In an article titled "Why Almost Everything You Hear About Medicine is Wrong", Newseek profiles Dr. John P.A. Ioannidis, the newly appointed chief of Stanford University’s Prevention Research Center. Ioannidis is credited with debunking not just medical research findings but the very methodology of how that research is often conducted.
One especially frustrating problem Ioannidis contends with, "Even when a claim is disproved, it hangs around like a deadbeat renter you can’t evict."
If the venerable medical establishment struggles with false findings, it's no wonder the computer security industry has such problems. Case in point: recent headlines proclaiming Google's Android a greater risk to consumers compared to other smartphones.
Before we delve into why that's a myth, let's look back at what headlines were proclaiming less than a year ago.
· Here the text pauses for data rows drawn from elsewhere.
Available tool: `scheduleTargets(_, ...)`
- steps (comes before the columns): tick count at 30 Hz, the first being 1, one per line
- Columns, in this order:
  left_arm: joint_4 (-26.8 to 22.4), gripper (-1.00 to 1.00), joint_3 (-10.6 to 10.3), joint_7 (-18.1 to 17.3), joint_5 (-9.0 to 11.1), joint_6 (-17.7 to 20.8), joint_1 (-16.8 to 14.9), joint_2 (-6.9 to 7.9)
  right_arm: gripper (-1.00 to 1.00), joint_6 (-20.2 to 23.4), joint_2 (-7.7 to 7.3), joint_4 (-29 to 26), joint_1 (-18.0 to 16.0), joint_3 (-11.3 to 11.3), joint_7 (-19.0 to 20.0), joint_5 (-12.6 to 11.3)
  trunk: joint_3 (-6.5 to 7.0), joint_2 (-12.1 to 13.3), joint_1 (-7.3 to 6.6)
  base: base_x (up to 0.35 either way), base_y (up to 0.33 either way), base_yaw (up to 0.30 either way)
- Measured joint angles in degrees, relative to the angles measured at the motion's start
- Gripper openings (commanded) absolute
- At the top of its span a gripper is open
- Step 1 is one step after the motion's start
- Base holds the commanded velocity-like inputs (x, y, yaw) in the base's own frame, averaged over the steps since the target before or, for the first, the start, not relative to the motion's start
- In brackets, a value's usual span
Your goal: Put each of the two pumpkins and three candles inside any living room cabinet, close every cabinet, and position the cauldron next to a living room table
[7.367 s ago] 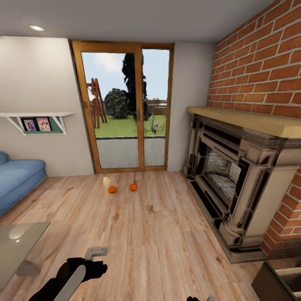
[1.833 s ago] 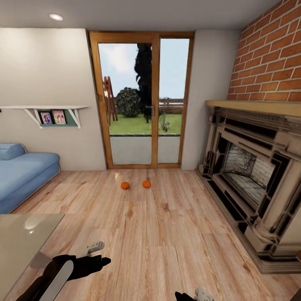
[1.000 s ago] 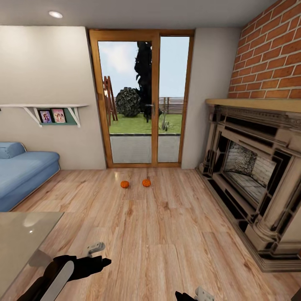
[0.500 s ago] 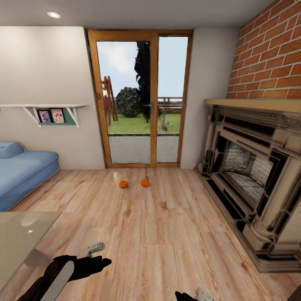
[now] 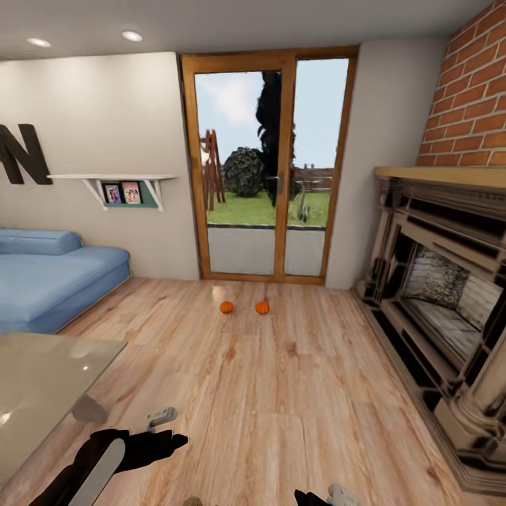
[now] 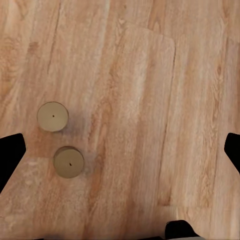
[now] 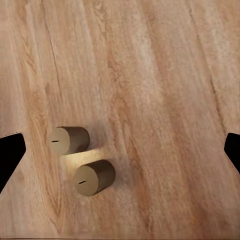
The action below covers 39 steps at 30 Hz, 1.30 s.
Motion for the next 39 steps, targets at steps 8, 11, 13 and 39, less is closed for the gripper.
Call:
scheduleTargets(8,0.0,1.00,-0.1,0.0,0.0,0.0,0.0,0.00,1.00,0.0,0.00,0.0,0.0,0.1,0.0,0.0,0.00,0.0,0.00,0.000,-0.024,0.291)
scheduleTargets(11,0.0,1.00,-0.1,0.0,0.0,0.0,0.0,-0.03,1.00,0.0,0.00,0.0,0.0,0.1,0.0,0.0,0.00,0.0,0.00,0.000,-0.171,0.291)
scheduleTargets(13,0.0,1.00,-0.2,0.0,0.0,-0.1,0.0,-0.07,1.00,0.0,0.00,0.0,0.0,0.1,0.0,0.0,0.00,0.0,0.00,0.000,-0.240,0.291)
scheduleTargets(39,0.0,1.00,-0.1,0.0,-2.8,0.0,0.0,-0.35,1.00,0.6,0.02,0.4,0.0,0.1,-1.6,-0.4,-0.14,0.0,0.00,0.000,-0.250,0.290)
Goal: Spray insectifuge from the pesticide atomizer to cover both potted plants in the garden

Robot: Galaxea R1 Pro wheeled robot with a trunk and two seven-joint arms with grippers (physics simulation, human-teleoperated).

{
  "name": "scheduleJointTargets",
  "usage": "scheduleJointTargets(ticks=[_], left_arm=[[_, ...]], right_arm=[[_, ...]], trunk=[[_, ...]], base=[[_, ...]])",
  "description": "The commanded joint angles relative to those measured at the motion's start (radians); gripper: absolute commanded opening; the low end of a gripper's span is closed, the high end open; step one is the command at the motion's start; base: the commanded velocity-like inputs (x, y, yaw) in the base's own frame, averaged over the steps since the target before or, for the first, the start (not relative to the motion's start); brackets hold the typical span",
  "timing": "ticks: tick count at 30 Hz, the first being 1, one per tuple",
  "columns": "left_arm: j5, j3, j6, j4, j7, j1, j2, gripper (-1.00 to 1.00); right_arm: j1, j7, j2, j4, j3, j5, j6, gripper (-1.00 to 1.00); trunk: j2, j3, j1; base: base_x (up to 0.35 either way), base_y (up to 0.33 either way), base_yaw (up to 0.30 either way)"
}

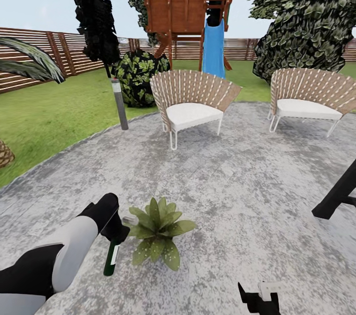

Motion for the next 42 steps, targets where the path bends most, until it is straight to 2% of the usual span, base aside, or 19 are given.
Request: scheduleJointTargets(ticks=[1,3,7,10,20,25,28,31,42], left_arm=[[-0.010,0.006,0.004,-0.002,-0.008,-0.001,-0.001,-1.00],[-0.010,0.007,0.004,-0.006,-0.008,-0.006,-0.006,-1.00],[-0.009,0.007,0.005,-0.010,-0.008,-0.017,-0.038,-1.00],[-0.010,0.007,0.005,-0.007,-0.008,-0.023,-0.046,-1.00],[-0.010,0.001,0.003,0.003,-0.007,-0.010,-0.032,-1.00],[-0.010,0.001,0.005,0.011,-0.008,-0.020,-0.044,-1.00],[-0.010,-0.035,0.005,0.030,-0.008,-0.027,-0.060,-1.00],[-0.009,-0.060,0.006,0.036,-0.009,-0.035,-0.066,-1.00],[-0.008,-0.069,0.006,0.067,-0.009,-0.045,-0.049,-1.00]], right_arm=[[0.000,0.009,0.000,0.001,0.003,-0.011,-0.002,1.00],[0.000,0.008,0.000,0.001,0.003,-0.010,-0.002,1.00],[0.000,0.009,0.000,0.001,0.003,-0.011,-0.002,1.00],[0.000,0.009,0.000,0.001,0.003,-0.011,-0.002,1.00],[0.000,0.008,0.000,0.001,0.003,-0.010,-0.002,1.00],[0.000,0.009,0.000,0.001,0.003,-0.010,-0.002,1.00],[0.000,0.009,0.001,0.001,0.003,-0.010,-0.002,1.00],[0.000,0.009,0.000,0.001,0.003,-0.010,-0.002,1.00],[0.000,0.008,0.000,0.001,0.003,-0.010,-0.002,1.00]], trunk=[[0.000,-0.001,0.000],[0.000,-0.001,0.000],[0.000,-0.001,0.000],[0.000,-0.001,0.000],[0.000,-0.001,0.000],[0.000,-0.001,0.000],[0.000,-0.001,0.000],[0.000,-0.001,0.000],[0.000,-0.001,0.000]], base=[[0.005,0.017,-0.001],[0.002,0.008,-0.001],[0.000,0.001,-0.060],[0.000,0.000,-0.236],[0.000,0.000,-0.059],[0.000,0.000,0.000],[0.000,0.000,0.000],[0.000,0.000,0.000],[0.037,0.003,0.000]])
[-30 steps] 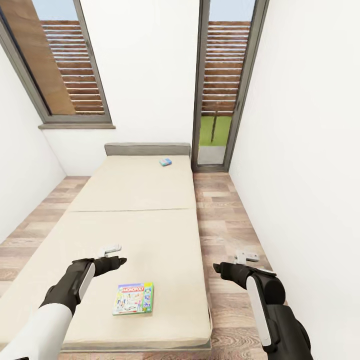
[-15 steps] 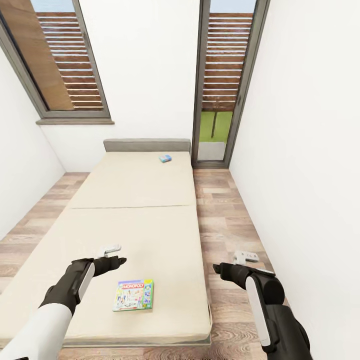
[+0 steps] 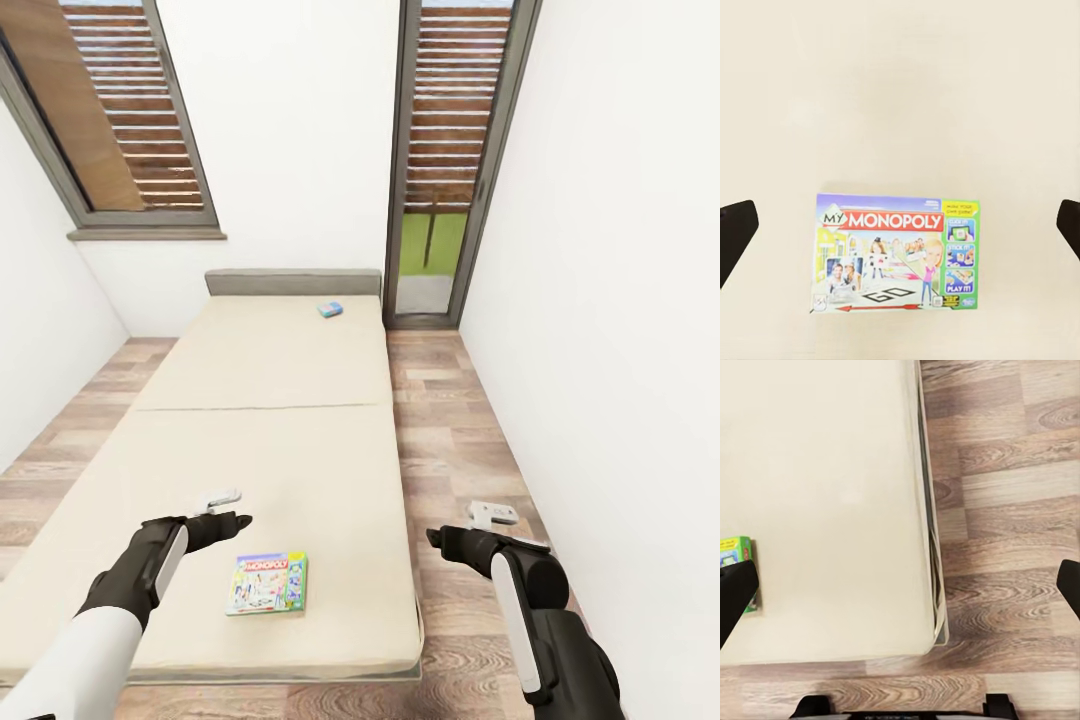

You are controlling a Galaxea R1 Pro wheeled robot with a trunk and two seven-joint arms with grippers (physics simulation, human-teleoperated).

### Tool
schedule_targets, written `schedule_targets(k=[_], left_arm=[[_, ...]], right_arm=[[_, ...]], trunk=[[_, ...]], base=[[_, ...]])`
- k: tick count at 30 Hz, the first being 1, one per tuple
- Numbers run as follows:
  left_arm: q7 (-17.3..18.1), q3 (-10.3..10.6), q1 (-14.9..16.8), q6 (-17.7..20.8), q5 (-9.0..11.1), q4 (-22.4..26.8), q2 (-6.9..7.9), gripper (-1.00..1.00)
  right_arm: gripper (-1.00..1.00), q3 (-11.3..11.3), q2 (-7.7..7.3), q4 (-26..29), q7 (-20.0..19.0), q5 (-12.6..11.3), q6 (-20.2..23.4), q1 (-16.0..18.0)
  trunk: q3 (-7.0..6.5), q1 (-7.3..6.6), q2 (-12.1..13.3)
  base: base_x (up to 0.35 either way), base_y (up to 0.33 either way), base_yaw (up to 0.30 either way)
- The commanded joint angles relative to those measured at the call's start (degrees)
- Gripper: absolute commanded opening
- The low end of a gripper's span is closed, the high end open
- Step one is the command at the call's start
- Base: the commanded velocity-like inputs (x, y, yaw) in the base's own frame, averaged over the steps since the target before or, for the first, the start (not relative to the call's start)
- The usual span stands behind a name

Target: Put all the toys in the child's room - the three board games (two on the bed and one on the table), the two jigsaw puzzles on the table, and the tennis ball on the table - inside the toy box on the table in the child's room.

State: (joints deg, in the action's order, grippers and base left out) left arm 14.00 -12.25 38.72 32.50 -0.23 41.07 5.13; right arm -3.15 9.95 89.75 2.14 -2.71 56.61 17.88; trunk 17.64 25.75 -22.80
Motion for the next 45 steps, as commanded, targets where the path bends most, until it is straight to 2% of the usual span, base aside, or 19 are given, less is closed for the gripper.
schedule_targets(k=[1, 28, 34, 39, 45], left_arm=[[0.3, -0.2, 0.0, 0.3, 0.0, 0.1, -0.04, 1.00], [0.3, -0.3, 0.1, 0.7, 0.0, 0.6, -0.13, 1.00], [0.1, -0.4, 0.5, 1.7, 0.3, 2.5, -0.34, 1.00], [-0.2, -0.4, 1.3, 4.0, 0.4, 5.1, -0.33, 1.00], [-0.3, -0.3, 1.5, 4.4, 0.4, 6.2, -0.40, 1.00]], right_arm=[[1.00, -0.1, 0.05, 0.1, 0.2, -0.3, 0.2, 0.0], [1.00, -0.4, 0.05, 0.0, 0.2, -0.3, 0.3, 0.0], [1.00, -0.5, 0.02, 0.0, 0.2, -0.3, 0.3, 0.0], [1.00, -0.5, 0.05, -0.2, 0.3, -0.3, 0.3, 0.0], [1.00, -0.5, 0.05, -0.3, 0.3, -0.3, 0.3, 0.0]], trunk=[[0.20, 0.03, -0.1], [2.76, 0.03, -0.1], [3.33, 0.03, -0.1], [3.80, 0.03, -0.1], [4.37, 0.03, -0.1]], base=[[0.000, 0.000, 0.000], [0.000, 0.000, 0.000], [0.000, 0.000, 0.000], [0.000, 0.000, 0.000], [0.000, 0.000, 0.000]])
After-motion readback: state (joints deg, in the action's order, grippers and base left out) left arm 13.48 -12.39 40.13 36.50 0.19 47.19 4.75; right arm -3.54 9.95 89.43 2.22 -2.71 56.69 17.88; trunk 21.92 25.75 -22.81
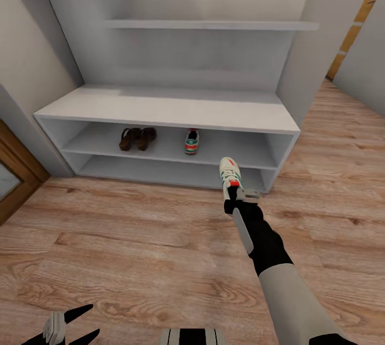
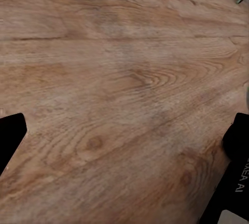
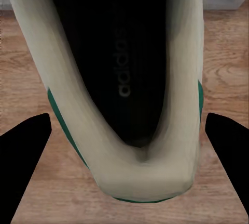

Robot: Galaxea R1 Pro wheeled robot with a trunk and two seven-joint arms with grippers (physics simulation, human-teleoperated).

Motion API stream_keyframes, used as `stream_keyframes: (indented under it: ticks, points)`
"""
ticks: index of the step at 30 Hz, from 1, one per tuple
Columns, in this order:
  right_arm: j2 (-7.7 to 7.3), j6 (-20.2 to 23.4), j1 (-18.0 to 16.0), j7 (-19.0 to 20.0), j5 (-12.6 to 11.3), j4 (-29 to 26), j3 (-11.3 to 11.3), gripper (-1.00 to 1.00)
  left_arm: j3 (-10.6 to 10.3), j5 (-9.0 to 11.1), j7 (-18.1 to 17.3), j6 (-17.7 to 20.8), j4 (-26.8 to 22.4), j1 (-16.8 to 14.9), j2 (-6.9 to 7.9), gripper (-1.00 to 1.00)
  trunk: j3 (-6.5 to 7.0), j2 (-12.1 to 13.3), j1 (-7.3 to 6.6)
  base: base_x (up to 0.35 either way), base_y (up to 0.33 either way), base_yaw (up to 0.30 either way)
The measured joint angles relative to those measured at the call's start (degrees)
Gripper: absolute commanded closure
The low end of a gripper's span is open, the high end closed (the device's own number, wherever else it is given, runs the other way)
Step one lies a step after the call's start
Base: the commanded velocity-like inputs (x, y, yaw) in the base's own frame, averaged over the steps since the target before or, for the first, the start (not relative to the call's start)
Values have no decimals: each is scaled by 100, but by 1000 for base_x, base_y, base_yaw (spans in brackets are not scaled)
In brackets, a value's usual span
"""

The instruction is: Pick up the two gym shoes and the two sandals from the corridor floor and place them onto the hallstand (shoe rack) in the corridor, making sure they are on the rack and not on the floor. Arrange them so the two gym shoes are next to each other and the two sandals are next to each other.

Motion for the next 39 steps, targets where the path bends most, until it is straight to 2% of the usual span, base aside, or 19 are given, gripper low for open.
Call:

In March 2010, the Apple iPhone was declared riskier than Android, Blackberry or Nokia. That claim was based solely on an nCircle survey of 257 respondents. Just because over half of those 257 respondents thought the iPhone was riskier does not make it a fact. Indeed, such a statistically insignificant number of respondents doesn't actually even make it a valid opinion.
Now fast forward to today and it's Android's turn in the spotlight. Many turn to the discovery of the Android Gemini trojan in December 2010 as 'proof'. It's certainly convenient, but is it really proof? What most of the reports fail to acknowledge is that the Gemini trojan was found only in a couple of modified apps distributed on rogue networks in China. These weren't apps found on the Google Android Marketplace or any other valid distribution site.
So why was the truth ignored? Probably because it is far less glamorous: if you download from Chinese (or any other) warez sites, you stand a greater chance of getting trojaned goods. Not because you use an Android, or iPhone, or Windows, or any other device or OS. It's simply because there's no honor among thieves - if you deal with stolen goods, you stand a much greater chance of becoming a victim yourself.
Pundits of the "Android is riskier" claim also point to the number of Android apps that request specific types of permission which could be deemed a security risk. While those carrying that argument forth would like you to focus on "risk", the real focus should be on "request".
One of the earliest examples comes from SMobile's "Android Market Threat Analysis" paper published in June 2010. The authors of the paper breathlessly warn that "frighteningly, 29 applications were found to request the exact same permissions as applications that are known to be spyware" and "a full eight applications explicitly request a specific permission that would allow the device to brick itself, or render it absolutely unusable".
Sound scary? Breathe deeply and focus on the word "request". That's right - the apps all ask for your permission first because the Android security model requires it. And just because an app requests permission to brick your phone, it doesn't mean it's devious.
A particularly ironic example of this latter point is that SMobile (publishers of the paper) also make SMobile Security Shield for Android - which itself provides a remote wipe option (i.e. it can brick your Android). I guess what's good for the goose isn't good for the gander, if you're the one publishing the results.